Computerworld
US states slam Google, Firefox as no match for Microsoft
Ten states claim OS and browser spaces have changed much more slowly than expected
Gregg Keizer  29 November, 2007 09:53

In a brief submitted to federal court, state antitrust regulators dismissed companies such as Google and Mozilla Corp. and technologies such as AJAX and software as a service as piddling players that pose no threat to Microsoft's monopoly in the operating system and browser markets.

Ten states and the District of Columbia made the unusual claim to try to show that the operating system and browser spaces had changed much more slowly than expected in 2002, when state regulators and the US Department of Justice brokered a deal with Microsoft in a long-running antitrust case against the company. The lack of change, they said, means that potential competitors need more time -- and judicial protection -- if they are to develop into real rivals to Microsoft.

"The relevant markets -- those for Intel-compatible PC operating systems and Web browsers -- have not experienced the rapid development that the court had anticipated they might when it limited the initial term of the Final Judgments to five years," the states argued in a November 16 filing to US District Court Judge Colleen Kollar-Kotelly. "This is a 'changed circumstance' that has an important bearing on whether the Final Judgments have had sufficient time to achieve the pro-competitive benefits that the court expected they would -- and that the public itself is entitled to receive."

Lead by California and New York, the states have asked Kollar-Kotelly to extend her monitoring of Microsoft's business practices another five years, until November 2012. In a series of legal filings since August, Microsoft and the DOJ have argued that an extension is unwarranted while the states have pressed for the longer oversight.

In their most recent brief, the states countered Microsoft's contention that Web-based companies -- Google, Salesforce.com, Yahoo, eBay and others -- and new Web-centric technologies constitute what Microsoft dubbed a "competitive alternative to Windows."

Not even close, said the states. "While these companies' products provide some functionality for users, they still depend upon a PC operating system and browser -- the two spaces where Microsoft dominates -- and thus they are not yet able to reduce the applications barrier to entry."

A pair of experts that the states hired to write rebuttals to Microsoft's position were even more damning. For all the talk about "OS agnostic" applications, Web. 2.0, Google's dominance in search and Firefox's inroads against Internet Explorer, the collective cannot compete with Microsoft where it counts, said Ronald Alepin and John Kwoka in separate reports filed along with the states' brief.

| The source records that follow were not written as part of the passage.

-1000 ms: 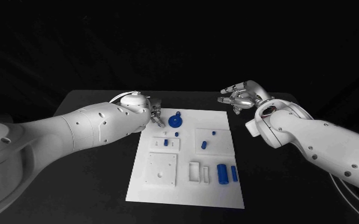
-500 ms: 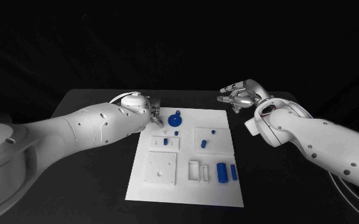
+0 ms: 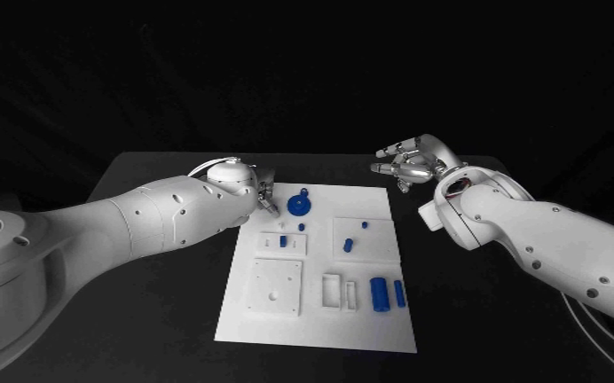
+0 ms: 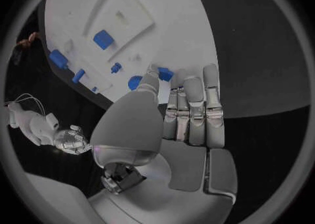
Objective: Assemble the parts on the task board
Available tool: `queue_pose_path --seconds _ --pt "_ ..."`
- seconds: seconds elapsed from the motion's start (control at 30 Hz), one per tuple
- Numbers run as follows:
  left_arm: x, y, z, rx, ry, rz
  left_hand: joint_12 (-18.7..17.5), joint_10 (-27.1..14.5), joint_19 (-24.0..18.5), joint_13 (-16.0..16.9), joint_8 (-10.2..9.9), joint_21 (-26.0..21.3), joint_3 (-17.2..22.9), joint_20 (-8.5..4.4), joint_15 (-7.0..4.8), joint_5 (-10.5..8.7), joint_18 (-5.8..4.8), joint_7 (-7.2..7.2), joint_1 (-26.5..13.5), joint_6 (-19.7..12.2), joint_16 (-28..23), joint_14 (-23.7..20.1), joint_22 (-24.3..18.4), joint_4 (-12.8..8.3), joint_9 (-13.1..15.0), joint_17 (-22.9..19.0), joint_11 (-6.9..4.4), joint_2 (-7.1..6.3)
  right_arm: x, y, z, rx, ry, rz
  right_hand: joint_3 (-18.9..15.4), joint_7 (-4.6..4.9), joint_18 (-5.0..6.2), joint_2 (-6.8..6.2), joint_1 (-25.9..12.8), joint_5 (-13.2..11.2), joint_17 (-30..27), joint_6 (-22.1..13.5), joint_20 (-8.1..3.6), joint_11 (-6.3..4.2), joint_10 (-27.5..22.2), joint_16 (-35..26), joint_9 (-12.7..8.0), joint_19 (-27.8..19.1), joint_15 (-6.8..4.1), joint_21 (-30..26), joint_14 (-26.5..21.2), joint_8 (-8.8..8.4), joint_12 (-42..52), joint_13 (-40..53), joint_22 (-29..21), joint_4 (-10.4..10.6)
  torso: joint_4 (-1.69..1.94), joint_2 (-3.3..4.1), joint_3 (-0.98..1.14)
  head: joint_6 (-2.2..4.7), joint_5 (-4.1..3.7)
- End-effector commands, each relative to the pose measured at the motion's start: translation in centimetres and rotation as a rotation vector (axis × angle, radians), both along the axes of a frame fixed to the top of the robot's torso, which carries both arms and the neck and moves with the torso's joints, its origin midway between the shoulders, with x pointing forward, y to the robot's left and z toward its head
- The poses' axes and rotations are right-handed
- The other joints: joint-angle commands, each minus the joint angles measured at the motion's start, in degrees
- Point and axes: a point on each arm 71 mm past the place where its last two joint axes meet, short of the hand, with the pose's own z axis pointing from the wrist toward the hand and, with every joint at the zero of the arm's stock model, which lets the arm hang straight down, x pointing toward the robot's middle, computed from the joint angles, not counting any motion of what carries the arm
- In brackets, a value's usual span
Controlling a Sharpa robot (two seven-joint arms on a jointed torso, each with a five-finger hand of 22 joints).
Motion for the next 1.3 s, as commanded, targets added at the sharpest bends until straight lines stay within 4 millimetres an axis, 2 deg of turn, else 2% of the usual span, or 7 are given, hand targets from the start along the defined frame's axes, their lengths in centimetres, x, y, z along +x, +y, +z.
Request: queue_pose_path --seconds 0.03,0.13,0.47,0.83,0.97,1.17,1.3 --pt "-0.2 -0.4 -0.6 -0.002 0.008 -0.023 -0.4 0.2 0.3 -0.1 -0.5 -0.3 0.0 0.06 0.16 0.42 0.68 -0.34 0.2 -0.1 -0.3 0.4 1.1 -0.1 -0.2 0.1 0.09 1.08 0.0 0.2 0.0 -0.003 0.004 0.014 0.1 0.16 0.65 0.14 -0.4 0.2 0.0 0.1 0.05 -0.17 -0.4 0.1 -0.1 -0.3 -0.01 -0.1 -0.4 -0.06 0.3 -0.1 2.6 -0.2 -0.06 0.06 0.00 0.07 -0.01" --pt "-0.3 -0.4 -0.8 0.000 0.019 -0.026 -1.2 -0.2 0.3 -0.4 -1.0 -0.4 0.3 0.12 0.20 1.48 0.68 -0.24 0.9 -0.4 -0.4 0.3 1.1 -0.2 -0.6 0.1 0.24 2.49 0.0 0.2 0.0 -0.003 0.004 0.015 0.1 0.16 0.65 0.14 -0.4 0.2 0.0 0.1 0.05 -0.17 -0.4 0.1 -0.1 -0.3 -0.01 -0.1 -0.4 -0.06 0.3 -0.1 2.6 -0.2 -0.08 0.01 0.02 0.07 -0.03" --pt "-0.4 0.0 -1.1 -0.029 0.057 -0.027 -7.6 0.8 -0.4 -0.8 -5.4 -0.4 1.8 0.31 0.35 10.47 0.76 -0.01 4.4 0.6 -0.4 -0.2 1.2 -0.3 -2.8 0.0 0.51 6.40 -0.1 0.1 0.0 -0.005 0.008 0.016 0.1 0.17 0.65 0.24 -0.6 0.3 0.0 0.1 0.07 -0.16 -0.4 0.1 -0.1 -0.4 0.00 -0.1 -0.5 -0.07 0.4 -0.1 2.6 -0.1 0.03 -0.03 0.03 0.09 -0.17" --pt "-0.7 1.2 -1.2 -0.155 0.083 0.004 -12.6 1.3 -0.9 -0.8 -5.8 0.2 6.1 0.50 0.63 20.26 1.11 0.70 4.8 -0.9 -0.7 -0.3 1.2 -0.1 -4.1 -0.4 1.04 6.51 -0.1 0.0 -0.1 -0.007 0.011 0.018 0.1 0.17 0.64 0.25 -0.7 0.3 0.0 0.1 0.07 -0.16 -0.4 0.1 -0.1 -0.4 0.00 0.0 -0.5 -0.07 0.4 -0.1 2.6 0.0 0.06 -0.09 0.03 0.28 -0.19" --pt "-1.0 1.8 -1.2 -0.222 0.102 0.027 -13.7 1.2 -1.1 -0.8 -5.8 0.6 8.4 0.66 0.83 22.32 1.33 1.03 3.9 -1.4 -0.8 -0.4 1.2 0.0 -4.6 -0.5 1.31 5.99 -0.1 0.0 -0.1 -0.009 0.012 0.018 0.1 0.17 0.64 0.25 -0.7 0.3 0.0 0.1 0.07 -0.16 -0.4 0.1 -0.1 -0.4 0.00 0.0 -0.5 -0.07 0.4 -0.1 2.6 0.0 0.12 -0.09 0.02 0.45 -0.28" --pt "-1.2 2.4 -1.2 -0.258 0.110 0.052 -14.1 1.4 -1.3 -0.7 -5.8 1.0 9.3 0.72 0.91 21.84 1.40 1.19 2.5 -1.5 -0.8 -0.4 1.2 0.0 -5.0 -0.6 1.38 4.07 -0.1 -0.1 -0.1 -0.010 0.014 0.018 0.1 0.17 0.64 0.25 -0.7 0.3 0.0 0.1 0.07 -0.16 -0.4 0.1 -0.1 -0.4 0.00 0.0 -0.5 -0.07 0.4 -0.1 2.6 0.0 0.07 -0.06 0.02 0.68 -0.09" --pt "-1.2 3.0 -1.0 -0.267 0.080 0.080 -13.8 1.0 -1.0 -0.7 -5.9 0.8 5.7 0.95 1.23 14.94 1.47 1.72 0.3 -3.1 -1.0 -0.3 0.9 1.8 -5.9 -0.7 1.73 0.46 -0.1 -0.1 -0.1 -0.010 0.014 0.017 0.1 0.16 0.65 0.25 -0.7 0.3 0.0 0.1 0.07 -0.16 -0.5 0.1 -0.1 -0.4 0.01 -0.1 -0.5 -0.06 0.4 -0.1 2.6 0.1 0.06 -0.05 0.05 0.77 -0.05"
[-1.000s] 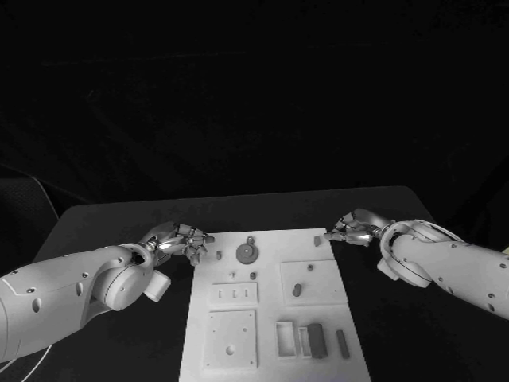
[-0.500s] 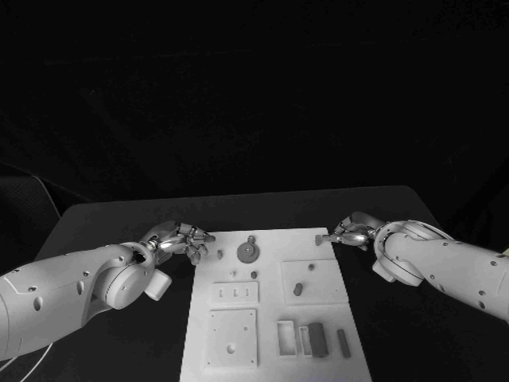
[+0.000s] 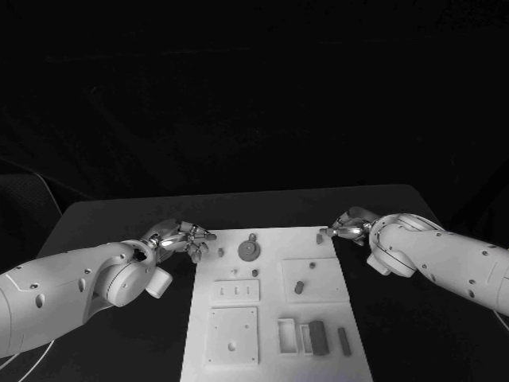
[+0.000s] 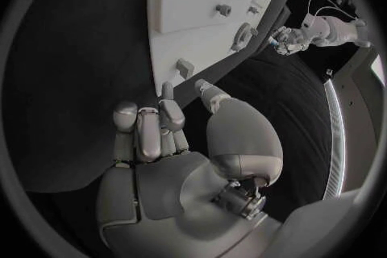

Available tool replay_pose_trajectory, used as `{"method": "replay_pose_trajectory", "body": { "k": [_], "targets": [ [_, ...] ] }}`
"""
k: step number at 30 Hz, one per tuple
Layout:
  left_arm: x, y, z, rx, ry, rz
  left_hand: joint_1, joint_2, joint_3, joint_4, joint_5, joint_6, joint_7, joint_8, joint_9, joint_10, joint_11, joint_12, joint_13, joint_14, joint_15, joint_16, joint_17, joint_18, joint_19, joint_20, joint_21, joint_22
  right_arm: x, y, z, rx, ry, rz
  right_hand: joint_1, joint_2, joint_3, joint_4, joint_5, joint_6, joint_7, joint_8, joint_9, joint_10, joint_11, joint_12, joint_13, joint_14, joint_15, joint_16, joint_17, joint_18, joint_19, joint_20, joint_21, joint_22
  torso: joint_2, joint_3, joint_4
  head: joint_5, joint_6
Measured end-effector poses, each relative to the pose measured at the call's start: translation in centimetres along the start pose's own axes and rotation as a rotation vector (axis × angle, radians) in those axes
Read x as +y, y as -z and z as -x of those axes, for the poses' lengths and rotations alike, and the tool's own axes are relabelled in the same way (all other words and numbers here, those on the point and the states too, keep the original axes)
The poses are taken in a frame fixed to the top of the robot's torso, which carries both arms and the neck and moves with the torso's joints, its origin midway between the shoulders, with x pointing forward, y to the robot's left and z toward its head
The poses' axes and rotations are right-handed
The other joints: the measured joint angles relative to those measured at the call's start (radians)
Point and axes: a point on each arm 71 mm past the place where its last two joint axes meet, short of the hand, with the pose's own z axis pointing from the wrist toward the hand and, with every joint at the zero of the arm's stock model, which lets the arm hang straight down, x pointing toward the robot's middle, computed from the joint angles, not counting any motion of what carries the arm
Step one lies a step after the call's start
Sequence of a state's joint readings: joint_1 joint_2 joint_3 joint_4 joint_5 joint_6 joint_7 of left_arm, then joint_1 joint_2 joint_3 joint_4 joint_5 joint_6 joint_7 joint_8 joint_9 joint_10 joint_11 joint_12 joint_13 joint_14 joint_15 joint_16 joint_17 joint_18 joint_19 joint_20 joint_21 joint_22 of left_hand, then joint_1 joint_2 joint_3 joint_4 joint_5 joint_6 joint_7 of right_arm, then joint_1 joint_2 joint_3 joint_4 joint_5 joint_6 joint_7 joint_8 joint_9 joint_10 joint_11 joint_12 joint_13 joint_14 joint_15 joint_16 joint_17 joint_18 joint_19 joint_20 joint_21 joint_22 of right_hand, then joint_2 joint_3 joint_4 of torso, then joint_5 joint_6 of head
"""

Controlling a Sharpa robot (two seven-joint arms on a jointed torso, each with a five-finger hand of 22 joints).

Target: Assemble the parts on the task board

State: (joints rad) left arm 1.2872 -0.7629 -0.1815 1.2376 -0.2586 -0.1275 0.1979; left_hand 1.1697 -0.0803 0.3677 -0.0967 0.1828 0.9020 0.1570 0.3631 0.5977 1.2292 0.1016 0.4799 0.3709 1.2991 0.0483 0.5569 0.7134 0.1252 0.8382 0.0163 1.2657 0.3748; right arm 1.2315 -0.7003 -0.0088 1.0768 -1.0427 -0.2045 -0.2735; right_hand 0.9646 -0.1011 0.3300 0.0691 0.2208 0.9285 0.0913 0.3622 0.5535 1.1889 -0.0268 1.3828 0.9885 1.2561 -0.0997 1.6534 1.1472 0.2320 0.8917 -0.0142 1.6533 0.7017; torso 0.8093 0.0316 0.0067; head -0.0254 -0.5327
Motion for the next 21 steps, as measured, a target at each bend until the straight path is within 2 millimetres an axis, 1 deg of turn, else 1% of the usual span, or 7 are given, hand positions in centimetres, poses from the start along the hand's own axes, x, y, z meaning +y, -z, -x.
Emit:
{"method": "replay_pose_trajectory", "body": {
  "k": [2, 6, 9, 11, 12, 14, 21],
  "targets": [
    [0.01, 0.0, 0.01, 0.0, 0.0, 0.001, 0.0, 0.0, 0.0, 0.0, 0.0, 0.0, 0.0, 0.0, 0.0, 0.0, 0.0, 0.0, 0.0, 0.0, 0.0, 0.0, 0.0, 0.0, 0.0, 0.0, 0.0, 0.0, 0.09, -0.03, -0.13, 0.008, -0.004, -0.005, -0.003, -0.003, 0.001, 0.001, 0.0, 0.0, 0.0, 0.0, 0.0, 0.002, -0.002, 0.0, 0.0, 0.0, 0.0, 0.0, 0.0, 0.0, 0.0, 0.0, 0.0, 0.0, 0.0, 0.0001, 0.0, 0.001, -0.001],
    [0.02, 0.02, 0.05, -0.001, -0.001, 0.002, 0.0, 0.0, 0.0, 0.0, 0.0, 0.0, 0.0, 0.0, 0.0, 0.0, 0.0, 0.0, 0.0, 0.0, 0.0, 0.0, 0.0, 0.0, 0.0, 0.0, 0.0, 0.0, 0.31, -0.12, -0.36, 0.021, -0.007, -0.012, -0.008, 0.003, 0.0, 0.006, 0.0, 0.002, 0.001, 0.0, 0.0, 0.003, 0.0, 0.0, 0.0, 0.0, 0.0, 0.0, 0.0, 0.0, 0.004, 0.003, 0.0, 0.001, 0.0, 0.0006, -0.0004, 0.001, -0.002],
    [0.03, 0.02, 0.04, -0.001, -0.001, 0.002, 0.0, 0.0, 0.0, 0.0, 0.0, 0.0, 0.0, 0.0, 0.0, 0.0, 0.0, 0.0, 0.0, 0.0, 0.0, 0.0, 0.001, -0.001, 0.0, 0.0, 0.0, 0.0, 0.36, -0.21, -0.48, 0.034, -0.006, -0.022, -0.008, 0.003, 0.0, 0.006, 0.0, 0.005, -0.002, 0.0, 0.0, 0.003, 0.0, 0.0, 0.0, 0.001, -0.001, 0.0, 0.0, 0.0, 0.004, 0.003, 0.0, 0.001, 0.0, 0.0008, -0.001, 0.002, -0.004],
    [0.02, 0.03, 0.03, 0.0, -0.001, 0.002, 0.0, 0.0, 0.0, 0.0, 0.0, 0.0, 0.0, 0.0, 0.0, 0.0, 0.0, 0.0, 0.0, 0.0, 0.0, 0.0, 0.001, -0.001, 0.0, 0.0, 0.0, 0.0, 0.39, -0.27, -0.55, 0.043, -0.003, -0.029, -0.008, 0.003, 0.003, 0.008, 0.0, 0.007, -0.003, 0.0, 0.0, 0.004, 0.0, 0.0, 0.0, 0.004, -0.004, 0.0, 0.0, 0.002, 0.004, 0.003, 0.0, 0.001, 0.0, 0.0011, -0.0011, 0.002, -0.005],
    [0.02, 0.03, 0.02, 0.0, -0.001, 0.002, 0.0, 0.0, 0.0, 0.0, 0.0, 0.0, 0.0, 0.0, 0.0, 0.0, 0.0, 0.0, 0.0, 0.0, 0.0, 0.0, 0.001, -0.001, 0.0, 0.0, 0.0, 0.0, 0.41, -0.29, -0.59, 0.046, -0.002, -0.032, -0.008, 0.003, 0.003, 0.008, 0.0, 0.011, -0.003, 0.002, 0.0, 0.007, -0.003, 0.004, 0.0, 0.006, -0.005, 0.0, 0.0, 0.007, 0.004, 0.003, 0.0, 0.002, 0.0, 0.0012, -0.0011, 0.002, -0.005],
    [0.03, 0.03, 0.02, 0.0, -0.001, 0.003, 0.0, 0.0, 0.0, 0.0, 0.0, 0.0, 0.0, 0.0, 0.0, 0.0, 0.0, 0.0, 0.0, 0.0, 0.0, 0.0, 0.001, -0.001, 0.0, 0.0, 0.0, 0.0, 0.52, -0.34, -0.71, 0.054, 0.0, -0.036, -0.011, 0.0, 0.003, 0.008, 0.0, 0.014, -0.004, 0.005, 0.0, 0.009, -0.002, 0.004, 0.0, 0.007, -0.004, 0.0, 0.0, 0.009, 0.004, 0.003, 0.0, 0.002, 0.0, 0.0012, -0.0012, 0.002, -0.006],
    [0.04, 0.04, 0.03, 0.0, -0.001, 0.004, -0.004, -0.004, 0.0, 0.0, 0.0, 0.0, 0.0, 0.0, 0.0, 0.0, 0.0, 0.0, 0.0, 0.0, 0.0, 0.0, 0.001, -0.002, 0.0, 0.0, 0.0, 0.0, 0.85, -0.43, -0.97, 0.069, 0.005, -0.041, -0.016, 0.003, 0.003, 0.008, 0.0, 0.015, -0.006, 0.006, 0.0, 0.009, -0.002, 0.004, 0.0, 0.007, -0.004, 0.0, 0.0, 0.013, 0.004, 0.003, 0.0, 0.002, 0.0, 0.0018, -0.0013, 0.002, -0.006]
  ]
}}
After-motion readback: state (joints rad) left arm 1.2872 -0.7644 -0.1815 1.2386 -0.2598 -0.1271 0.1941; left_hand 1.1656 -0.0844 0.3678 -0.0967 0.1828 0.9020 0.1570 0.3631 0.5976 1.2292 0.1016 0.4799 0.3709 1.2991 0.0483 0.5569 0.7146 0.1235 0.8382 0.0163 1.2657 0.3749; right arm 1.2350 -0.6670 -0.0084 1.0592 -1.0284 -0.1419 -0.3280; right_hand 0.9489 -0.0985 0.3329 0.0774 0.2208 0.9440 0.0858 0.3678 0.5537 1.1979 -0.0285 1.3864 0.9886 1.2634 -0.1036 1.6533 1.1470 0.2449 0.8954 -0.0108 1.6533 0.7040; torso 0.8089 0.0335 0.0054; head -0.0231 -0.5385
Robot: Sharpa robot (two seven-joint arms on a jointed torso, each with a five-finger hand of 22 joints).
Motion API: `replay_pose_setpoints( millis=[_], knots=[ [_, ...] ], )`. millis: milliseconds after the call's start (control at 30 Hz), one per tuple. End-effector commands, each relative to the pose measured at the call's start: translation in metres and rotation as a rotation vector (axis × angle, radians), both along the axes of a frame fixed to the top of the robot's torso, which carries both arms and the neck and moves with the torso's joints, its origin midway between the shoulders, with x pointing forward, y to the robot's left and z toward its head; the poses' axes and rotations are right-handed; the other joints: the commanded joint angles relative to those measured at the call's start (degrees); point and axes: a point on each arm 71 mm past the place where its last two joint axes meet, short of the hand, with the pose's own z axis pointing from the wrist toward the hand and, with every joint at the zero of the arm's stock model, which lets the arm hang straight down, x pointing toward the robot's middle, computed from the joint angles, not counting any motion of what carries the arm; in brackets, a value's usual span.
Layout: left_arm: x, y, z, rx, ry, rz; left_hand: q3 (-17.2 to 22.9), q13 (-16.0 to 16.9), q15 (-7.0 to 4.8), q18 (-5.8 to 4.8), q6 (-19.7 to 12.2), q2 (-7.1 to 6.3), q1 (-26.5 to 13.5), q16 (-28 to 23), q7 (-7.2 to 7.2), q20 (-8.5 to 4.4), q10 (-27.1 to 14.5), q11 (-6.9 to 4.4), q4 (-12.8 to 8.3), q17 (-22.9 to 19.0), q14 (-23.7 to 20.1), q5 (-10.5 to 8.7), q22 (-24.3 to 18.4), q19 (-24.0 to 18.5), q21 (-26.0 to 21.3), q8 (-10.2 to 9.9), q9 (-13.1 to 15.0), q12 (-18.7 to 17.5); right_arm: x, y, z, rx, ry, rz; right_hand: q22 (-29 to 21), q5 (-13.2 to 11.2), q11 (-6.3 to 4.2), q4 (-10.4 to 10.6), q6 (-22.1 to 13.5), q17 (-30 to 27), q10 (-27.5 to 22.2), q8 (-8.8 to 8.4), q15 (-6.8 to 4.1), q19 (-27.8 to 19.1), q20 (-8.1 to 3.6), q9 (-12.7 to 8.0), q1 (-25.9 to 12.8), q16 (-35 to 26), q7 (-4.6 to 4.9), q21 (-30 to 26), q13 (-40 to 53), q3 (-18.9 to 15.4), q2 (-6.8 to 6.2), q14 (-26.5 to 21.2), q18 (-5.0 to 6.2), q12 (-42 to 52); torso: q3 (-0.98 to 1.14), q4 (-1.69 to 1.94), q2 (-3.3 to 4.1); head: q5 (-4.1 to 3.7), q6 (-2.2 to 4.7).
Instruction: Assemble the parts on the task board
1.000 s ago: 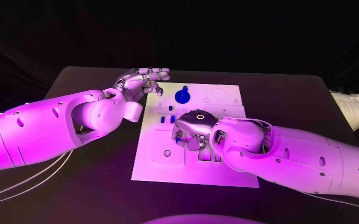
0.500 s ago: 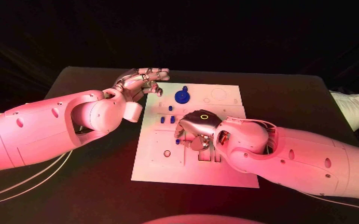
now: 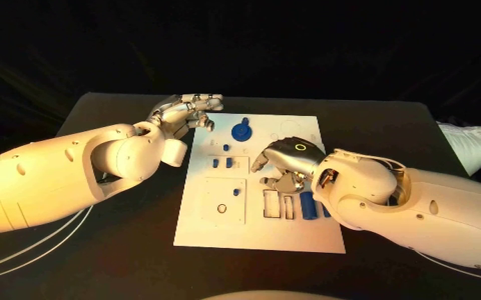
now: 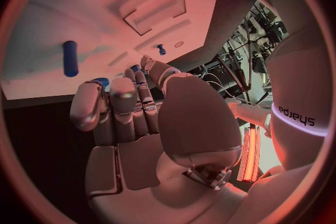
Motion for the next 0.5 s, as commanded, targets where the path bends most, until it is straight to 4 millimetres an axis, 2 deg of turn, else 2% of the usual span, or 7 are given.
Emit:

"The 'Internet Platform' ... does not even exist, much less constitute for the foreseeable future a practical or viable alternative to the desktop platform," said Alepin, a technical adviser at law firm Morrison & Foerster LLP, and a frequent expert witness for parties facing Microsoft in court. "Firefox has yet to reach a level of penetration and use that Microsoft's own internal measures indicate is necessary for survival and for the all-important ability to influence developer choices," Alepin added later in his rebuttal. "With a market share of less than 20%, Firefox does not have the influence to promote the adoption of alternatives to standards or extensions advanced by Microsoft."

He even badmouthed Apple Inc., which has been lauded for its hardware market share gains and the design of its operating systems, as too weak to capitalize on its successes, and ultimately no threat to Microsoft. "In spite of the advantages of arguably superior products and missteps by Microsoft, Apple has been unable to raise its share of the worldwide installed base of PCs, hovering near 3%," Alepin said.

Kwoka, a professor of economics at Northeastern University, was even blunter in his assessment of Microsoft's rivals. "I analyzed the economic evidence and concluded that there was no indication in the relevant market that these technologies have yet had a restorative effect on competition," he stated flatly.

"Competition in the market for Intel-based PC operating systems has not been restored by the five-year term of the Final Judgment," he concluded.

Under the temporary extension agreed to late last month, Kollar-Kotelly has until the end of January to decide whether to extend the settlement's oversight terms.